A verbatim copy of the records is required, with all pictures left out.

Data records: Begin

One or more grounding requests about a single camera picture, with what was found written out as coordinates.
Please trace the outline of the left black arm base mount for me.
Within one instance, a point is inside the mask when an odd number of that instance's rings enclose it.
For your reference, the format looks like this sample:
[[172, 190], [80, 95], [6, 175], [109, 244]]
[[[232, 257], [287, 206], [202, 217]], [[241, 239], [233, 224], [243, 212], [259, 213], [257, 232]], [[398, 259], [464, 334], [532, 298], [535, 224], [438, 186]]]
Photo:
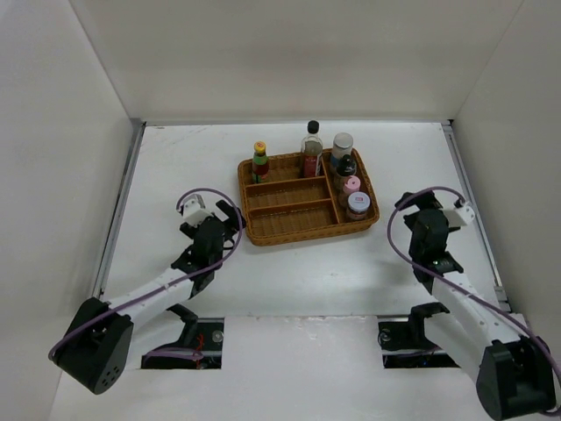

Data records: End

*Response area*.
One or more grounding requests about a single camera picture, with what was found written out as coordinates.
Please trace the outline of the left black arm base mount for me.
Within one instance, a point is inside the mask when an odd number of that instance's rings enclose it.
For your reference, the format looks like this sample:
[[172, 190], [80, 95], [6, 175], [109, 244]]
[[[232, 257], [287, 206], [202, 217]], [[241, 239], [233, 224], [243, 212], [259, 213], [257, 232]], [[398, 259], [464, 334], [532, 298], [535, 224], [438, 186]]]
Photo:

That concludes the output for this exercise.